(PROBLEM)
Go through the entries, filter for the word "robot", and copy every line that has it.

[Items from a dataset]
---------------

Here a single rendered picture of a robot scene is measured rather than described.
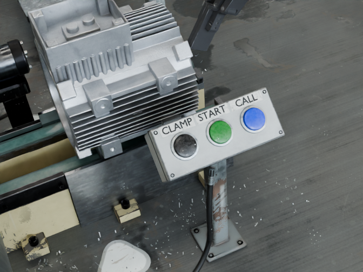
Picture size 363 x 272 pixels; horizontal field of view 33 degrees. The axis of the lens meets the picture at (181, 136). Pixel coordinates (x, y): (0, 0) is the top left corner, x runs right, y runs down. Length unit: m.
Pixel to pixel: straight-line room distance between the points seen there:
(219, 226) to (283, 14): 0.65
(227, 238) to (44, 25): 0.44
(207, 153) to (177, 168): 0.04
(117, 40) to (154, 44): 0.07
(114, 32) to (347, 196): 0.49
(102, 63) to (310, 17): 0.70
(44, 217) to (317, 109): 0.56
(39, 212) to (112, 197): 0.12
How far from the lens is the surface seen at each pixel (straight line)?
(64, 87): 0.86
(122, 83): 0.88
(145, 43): 0.90
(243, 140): 0.80
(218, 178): 0.87
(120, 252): 1.01
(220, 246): 0.99
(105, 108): 0.86
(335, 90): 1.26
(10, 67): 1.04
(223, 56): 1.34
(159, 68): 0.88
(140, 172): 1.01
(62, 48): 0.84
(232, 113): 0.80
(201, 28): 0.89
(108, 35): 0.86
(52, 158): 1.08
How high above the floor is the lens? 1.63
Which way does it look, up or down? 46 degrees down
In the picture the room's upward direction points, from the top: 6 degrees counter-clockwise
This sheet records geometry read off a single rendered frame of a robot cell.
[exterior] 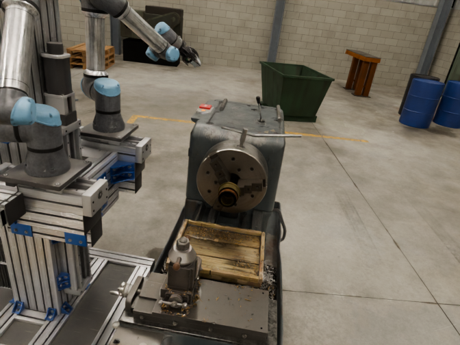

---------------

(TASK OUTPUT)
Here a single rendered picture of a robot scene is measured rather than described.
This sheet records geometry read off a single rendered frame of a robot cell.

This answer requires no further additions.